WHAT TO DO> Search the data for "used". Each line containing it is to be copied.

───── DATA FOR PROCESSING ─────

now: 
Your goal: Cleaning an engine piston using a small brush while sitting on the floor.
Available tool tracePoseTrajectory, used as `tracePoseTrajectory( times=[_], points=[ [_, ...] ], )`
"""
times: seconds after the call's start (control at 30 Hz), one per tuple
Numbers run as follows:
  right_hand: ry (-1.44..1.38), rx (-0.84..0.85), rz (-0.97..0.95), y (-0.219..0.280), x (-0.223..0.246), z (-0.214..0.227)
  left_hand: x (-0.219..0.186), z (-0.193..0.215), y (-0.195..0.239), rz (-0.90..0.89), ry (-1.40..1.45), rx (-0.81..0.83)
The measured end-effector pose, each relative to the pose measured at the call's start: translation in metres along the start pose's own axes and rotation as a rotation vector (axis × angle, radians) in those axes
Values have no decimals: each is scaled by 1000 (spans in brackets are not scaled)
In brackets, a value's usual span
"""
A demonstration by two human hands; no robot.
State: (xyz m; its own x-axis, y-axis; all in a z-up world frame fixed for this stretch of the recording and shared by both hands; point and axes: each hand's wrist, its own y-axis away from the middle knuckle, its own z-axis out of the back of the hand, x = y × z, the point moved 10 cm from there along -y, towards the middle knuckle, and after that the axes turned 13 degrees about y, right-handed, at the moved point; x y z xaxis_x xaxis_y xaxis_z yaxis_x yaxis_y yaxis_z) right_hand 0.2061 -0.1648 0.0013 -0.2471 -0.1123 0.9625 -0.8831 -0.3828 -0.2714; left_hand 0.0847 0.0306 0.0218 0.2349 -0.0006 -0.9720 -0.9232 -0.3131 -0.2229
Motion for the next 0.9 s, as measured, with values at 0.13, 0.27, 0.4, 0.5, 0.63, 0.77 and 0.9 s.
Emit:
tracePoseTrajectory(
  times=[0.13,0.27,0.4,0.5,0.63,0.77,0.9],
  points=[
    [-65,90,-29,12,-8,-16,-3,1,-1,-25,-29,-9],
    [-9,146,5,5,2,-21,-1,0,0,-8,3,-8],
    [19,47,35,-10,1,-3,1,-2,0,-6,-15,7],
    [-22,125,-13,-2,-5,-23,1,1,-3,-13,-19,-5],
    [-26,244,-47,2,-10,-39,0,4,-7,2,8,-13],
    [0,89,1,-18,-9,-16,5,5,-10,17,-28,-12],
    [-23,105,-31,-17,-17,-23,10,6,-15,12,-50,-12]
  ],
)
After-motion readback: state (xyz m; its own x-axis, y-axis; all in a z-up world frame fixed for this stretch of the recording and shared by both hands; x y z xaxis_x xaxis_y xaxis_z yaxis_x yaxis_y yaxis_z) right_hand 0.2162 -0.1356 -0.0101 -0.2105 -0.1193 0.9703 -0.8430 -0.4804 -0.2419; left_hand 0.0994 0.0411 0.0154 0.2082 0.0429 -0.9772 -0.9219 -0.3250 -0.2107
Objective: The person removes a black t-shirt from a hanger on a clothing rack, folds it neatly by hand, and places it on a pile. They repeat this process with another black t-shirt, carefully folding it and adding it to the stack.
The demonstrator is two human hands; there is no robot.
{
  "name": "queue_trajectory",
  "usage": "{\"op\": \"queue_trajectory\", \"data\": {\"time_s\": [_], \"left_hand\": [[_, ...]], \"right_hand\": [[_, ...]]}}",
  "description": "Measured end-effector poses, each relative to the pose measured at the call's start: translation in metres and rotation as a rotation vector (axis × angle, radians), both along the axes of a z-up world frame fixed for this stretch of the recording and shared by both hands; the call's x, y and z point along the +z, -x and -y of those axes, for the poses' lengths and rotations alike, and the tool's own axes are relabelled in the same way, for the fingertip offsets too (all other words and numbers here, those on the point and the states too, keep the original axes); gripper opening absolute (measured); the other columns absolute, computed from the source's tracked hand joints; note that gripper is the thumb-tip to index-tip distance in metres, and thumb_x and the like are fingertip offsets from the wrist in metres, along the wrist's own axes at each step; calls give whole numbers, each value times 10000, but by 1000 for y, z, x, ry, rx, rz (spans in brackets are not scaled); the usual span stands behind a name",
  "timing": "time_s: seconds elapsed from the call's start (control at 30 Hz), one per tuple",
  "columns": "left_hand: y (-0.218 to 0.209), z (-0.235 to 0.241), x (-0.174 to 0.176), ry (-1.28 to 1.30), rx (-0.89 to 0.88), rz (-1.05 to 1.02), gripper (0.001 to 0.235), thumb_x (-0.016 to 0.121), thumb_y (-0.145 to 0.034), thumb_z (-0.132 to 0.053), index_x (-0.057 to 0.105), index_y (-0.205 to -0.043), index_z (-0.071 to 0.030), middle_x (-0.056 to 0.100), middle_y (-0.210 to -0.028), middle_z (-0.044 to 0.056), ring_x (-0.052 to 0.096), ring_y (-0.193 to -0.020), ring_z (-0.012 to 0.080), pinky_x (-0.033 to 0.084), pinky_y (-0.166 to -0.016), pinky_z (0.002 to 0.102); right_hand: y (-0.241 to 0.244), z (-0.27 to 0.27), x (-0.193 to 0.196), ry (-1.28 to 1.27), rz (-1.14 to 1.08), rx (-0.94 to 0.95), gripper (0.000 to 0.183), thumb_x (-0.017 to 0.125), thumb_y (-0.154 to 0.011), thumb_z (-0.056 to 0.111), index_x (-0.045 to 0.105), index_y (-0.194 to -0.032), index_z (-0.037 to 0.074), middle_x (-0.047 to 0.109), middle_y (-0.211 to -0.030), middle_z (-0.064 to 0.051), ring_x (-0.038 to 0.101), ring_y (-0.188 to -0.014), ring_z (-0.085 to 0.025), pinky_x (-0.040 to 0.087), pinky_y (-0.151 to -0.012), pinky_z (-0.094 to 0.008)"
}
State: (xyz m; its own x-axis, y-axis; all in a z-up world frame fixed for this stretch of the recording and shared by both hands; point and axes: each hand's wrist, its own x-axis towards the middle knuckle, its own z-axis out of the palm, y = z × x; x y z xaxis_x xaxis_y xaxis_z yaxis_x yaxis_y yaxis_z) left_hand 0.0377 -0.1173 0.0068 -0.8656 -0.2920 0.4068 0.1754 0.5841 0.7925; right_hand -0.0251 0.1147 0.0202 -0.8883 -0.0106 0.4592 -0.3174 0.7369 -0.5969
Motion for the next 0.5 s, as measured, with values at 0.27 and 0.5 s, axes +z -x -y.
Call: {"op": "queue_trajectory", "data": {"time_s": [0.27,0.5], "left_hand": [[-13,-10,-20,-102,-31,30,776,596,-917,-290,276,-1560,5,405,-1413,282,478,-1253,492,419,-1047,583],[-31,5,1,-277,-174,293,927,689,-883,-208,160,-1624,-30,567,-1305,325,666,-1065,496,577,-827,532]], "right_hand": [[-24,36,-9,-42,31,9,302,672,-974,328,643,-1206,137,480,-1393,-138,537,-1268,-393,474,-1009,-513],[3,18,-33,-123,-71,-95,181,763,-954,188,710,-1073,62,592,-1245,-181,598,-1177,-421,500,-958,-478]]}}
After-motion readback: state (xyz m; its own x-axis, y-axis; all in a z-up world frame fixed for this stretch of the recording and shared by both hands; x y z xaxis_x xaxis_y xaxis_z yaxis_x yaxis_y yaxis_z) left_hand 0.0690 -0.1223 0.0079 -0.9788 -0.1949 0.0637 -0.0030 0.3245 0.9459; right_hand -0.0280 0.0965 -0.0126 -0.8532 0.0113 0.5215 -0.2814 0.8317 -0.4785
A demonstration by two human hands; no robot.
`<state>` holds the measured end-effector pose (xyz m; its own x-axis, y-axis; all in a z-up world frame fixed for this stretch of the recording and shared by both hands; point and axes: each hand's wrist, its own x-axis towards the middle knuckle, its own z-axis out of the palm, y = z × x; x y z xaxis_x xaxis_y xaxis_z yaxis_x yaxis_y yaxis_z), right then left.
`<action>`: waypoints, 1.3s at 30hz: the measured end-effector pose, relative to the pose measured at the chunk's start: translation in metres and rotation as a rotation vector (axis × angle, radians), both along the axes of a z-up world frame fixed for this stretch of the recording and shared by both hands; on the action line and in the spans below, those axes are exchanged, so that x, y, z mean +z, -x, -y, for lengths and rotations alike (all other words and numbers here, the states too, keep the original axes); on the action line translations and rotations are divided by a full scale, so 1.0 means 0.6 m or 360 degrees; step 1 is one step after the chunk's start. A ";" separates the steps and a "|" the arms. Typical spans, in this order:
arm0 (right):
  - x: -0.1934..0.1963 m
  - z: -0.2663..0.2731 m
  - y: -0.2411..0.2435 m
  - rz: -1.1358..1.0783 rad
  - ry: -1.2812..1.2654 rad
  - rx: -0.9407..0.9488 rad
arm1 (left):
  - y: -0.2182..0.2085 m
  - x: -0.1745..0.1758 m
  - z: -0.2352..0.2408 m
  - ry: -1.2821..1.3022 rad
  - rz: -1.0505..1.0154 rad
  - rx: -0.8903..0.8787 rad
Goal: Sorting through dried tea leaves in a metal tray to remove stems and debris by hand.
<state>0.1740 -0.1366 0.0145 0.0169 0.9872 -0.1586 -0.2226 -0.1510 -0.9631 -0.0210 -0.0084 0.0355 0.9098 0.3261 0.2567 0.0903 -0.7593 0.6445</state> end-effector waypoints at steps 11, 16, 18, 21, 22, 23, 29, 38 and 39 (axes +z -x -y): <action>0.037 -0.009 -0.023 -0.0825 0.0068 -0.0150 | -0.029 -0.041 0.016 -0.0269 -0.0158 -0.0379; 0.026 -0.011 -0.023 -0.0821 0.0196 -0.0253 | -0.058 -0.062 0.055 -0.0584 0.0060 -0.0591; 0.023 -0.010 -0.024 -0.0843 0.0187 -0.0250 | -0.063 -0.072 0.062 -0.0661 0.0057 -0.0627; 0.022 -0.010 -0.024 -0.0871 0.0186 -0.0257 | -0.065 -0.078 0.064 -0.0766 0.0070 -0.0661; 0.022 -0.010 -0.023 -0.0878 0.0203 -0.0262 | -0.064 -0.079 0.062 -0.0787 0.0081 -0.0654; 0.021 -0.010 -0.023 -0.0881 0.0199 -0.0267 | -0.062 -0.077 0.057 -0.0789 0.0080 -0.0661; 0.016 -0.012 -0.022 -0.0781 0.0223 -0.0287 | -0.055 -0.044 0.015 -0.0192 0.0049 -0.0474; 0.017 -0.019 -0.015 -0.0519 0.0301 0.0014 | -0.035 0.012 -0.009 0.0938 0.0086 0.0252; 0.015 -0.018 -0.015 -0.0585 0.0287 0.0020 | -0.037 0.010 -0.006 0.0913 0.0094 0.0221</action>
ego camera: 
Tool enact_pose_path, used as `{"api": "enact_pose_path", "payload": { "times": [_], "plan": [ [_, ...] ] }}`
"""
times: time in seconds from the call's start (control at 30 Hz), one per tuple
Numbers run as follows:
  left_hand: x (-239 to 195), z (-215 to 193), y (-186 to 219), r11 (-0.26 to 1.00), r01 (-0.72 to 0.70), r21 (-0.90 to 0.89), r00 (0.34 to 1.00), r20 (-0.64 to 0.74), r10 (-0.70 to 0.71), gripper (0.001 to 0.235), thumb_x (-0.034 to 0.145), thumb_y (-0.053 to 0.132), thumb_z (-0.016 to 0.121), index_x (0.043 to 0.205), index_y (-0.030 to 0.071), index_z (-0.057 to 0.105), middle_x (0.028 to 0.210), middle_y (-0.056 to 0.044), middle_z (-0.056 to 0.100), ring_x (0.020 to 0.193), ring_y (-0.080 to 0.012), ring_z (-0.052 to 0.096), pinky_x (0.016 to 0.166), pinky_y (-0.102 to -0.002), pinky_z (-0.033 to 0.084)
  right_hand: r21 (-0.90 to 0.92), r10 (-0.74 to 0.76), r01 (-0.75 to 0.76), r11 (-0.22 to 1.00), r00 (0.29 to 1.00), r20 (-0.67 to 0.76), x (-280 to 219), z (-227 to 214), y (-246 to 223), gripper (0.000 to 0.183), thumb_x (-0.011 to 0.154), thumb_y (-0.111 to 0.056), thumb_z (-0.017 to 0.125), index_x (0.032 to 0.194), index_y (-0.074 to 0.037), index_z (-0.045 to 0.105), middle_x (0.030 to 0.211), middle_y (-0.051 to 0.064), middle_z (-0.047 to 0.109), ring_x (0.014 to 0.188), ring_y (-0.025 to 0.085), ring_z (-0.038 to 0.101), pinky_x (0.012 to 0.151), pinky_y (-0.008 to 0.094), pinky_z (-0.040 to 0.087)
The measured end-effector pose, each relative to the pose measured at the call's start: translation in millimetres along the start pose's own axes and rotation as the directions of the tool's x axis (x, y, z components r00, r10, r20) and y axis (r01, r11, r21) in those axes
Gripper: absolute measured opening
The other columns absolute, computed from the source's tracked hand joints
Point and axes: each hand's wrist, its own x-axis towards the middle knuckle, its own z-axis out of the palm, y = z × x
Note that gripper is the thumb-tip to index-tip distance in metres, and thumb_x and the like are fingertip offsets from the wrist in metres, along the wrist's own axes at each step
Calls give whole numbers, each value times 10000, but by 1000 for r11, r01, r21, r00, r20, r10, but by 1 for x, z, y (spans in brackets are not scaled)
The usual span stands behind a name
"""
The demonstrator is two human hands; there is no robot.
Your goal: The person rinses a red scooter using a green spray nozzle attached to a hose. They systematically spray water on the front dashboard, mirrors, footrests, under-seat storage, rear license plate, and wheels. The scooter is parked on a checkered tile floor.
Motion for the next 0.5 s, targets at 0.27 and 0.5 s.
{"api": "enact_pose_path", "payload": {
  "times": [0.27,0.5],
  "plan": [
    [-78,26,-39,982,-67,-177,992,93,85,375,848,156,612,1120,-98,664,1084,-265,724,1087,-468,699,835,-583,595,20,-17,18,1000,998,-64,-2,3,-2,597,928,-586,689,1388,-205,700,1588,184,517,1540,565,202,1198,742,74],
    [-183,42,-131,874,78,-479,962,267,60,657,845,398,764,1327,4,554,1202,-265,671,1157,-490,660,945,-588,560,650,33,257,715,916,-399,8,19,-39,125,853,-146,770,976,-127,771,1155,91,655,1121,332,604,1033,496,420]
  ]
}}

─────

ANSWER SECTION>
Available tool tracePoseTrajectory, used as `tracePoseTrajectory( times=[_], points=[ [_, ...] ], )`
Tool enact_pose_path, used as `{"api": "enact_pose_path", "payload": { "times": [_], "plan": [ [_, ...] ] }}`

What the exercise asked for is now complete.